> [Information shown]:
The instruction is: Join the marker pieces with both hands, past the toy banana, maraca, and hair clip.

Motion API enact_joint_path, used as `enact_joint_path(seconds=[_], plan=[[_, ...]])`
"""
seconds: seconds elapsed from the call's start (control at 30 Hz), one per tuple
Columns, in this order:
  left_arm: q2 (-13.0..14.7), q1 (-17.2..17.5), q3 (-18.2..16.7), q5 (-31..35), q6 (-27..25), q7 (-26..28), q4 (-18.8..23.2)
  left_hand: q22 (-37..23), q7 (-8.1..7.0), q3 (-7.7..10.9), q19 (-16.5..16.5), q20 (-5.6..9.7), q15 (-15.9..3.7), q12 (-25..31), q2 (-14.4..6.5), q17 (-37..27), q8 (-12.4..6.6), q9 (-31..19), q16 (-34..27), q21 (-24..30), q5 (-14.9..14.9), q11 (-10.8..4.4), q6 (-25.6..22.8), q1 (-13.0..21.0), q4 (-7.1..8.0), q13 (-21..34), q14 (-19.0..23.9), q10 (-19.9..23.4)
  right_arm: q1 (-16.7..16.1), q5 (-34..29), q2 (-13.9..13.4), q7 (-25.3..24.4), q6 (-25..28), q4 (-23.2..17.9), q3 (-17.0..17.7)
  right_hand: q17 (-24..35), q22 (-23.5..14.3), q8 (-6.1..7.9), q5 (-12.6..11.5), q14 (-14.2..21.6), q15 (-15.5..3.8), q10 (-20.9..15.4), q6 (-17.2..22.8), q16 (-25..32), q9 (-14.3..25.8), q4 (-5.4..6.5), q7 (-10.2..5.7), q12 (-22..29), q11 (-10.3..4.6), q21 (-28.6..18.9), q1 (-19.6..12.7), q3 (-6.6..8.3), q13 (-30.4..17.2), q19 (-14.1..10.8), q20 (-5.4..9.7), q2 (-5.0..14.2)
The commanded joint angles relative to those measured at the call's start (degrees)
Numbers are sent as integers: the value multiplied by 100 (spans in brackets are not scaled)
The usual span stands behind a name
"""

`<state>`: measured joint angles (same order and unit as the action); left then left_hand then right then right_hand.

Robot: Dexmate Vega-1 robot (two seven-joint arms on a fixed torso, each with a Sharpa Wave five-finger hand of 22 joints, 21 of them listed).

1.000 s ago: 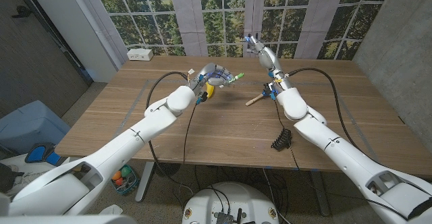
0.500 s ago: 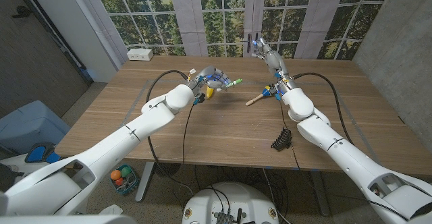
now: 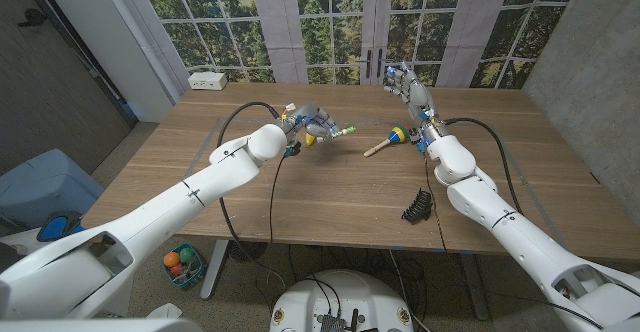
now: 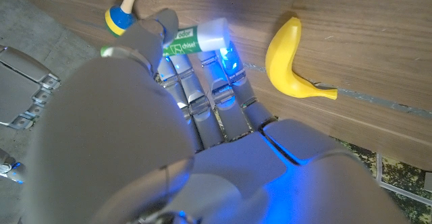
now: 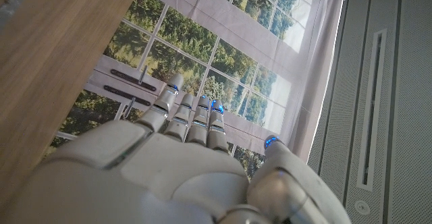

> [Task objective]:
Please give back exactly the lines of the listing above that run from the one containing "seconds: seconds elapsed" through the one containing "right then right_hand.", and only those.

> [Output of the exercise]:
seconds: seconds elapsed from the call's start (control at 30 Hz), one per tuple
Columns, in this order:
  left_arm: q2 (-13.0..14.7), q1 (-17.2..17.5), q3 (-18.2..16.7), q5 (-31..35), q6 (-27..25), q7 (-26..28), q4 (-18.8..23.2)
  left_hand: q22 (-37..23), q7 (-8.1..7.0), q3 (-7.7..10.9), q19 (-16.5..16.5), q20 (-5.6..9.7), q15 (-15.9..3.7), q12 (-25..31), q2 (-14.4..6.5), q17 (-37..27), q8 (-12.4..6.6), q9 (-31..19), q16 (-34..27), q21 (-24..30), q5 (-14.9..14.9), q11 (-10.8..4.4), q6 (-25.6..22.8), q1 (-13.0..21.0), q4 (-7.1..8.0), q13 (-21..34), q14 (-19.0..23.9), q10 (-19.9..23.4)
  right_arm: q1 (-16.7..16.1), q5 (-34..29), q2 (-13.9..13.4), q7 (-25.3..24.4), q6 (-25..28), q4 (-23.2..17.9), q3 (-17.0..17.7)
  right_hand: q17 (-24..35), q22 (-23.5..14.3), q8 (-6.1..7.9), q5 (-12.6..11.5), q14 (-14.2..21.6), q15 (-15.5..3.8), q10 (-20.9..15.4), q6 (-17.2..22.8), q16 (-25..32), q9 (-14.3..25.8), q4 (-5.4..6.5), q7 (-10.2..5.7), q12 (-22..29), q11 (-10.3..4.6), q21 (-28.6..18.9), q1 (-19.6..12.7), q3 (-6.6..8.3), q13 (-30.4..17.2), q19 (-14.1..10.8), q20 (-5.4..9.7), q2 (-5.0..14.2)
The commanded joint angles relative to those measured at the call's start (degrees)
Numbers are sent as integers: the value multiplied by 100 (spans in brackets are not scaled)
The usual span stands behind a name
"""

`<state>`: measured joint angles (same order and unit as the action); left then left_hand then right then right_hand.

The requested output is complete.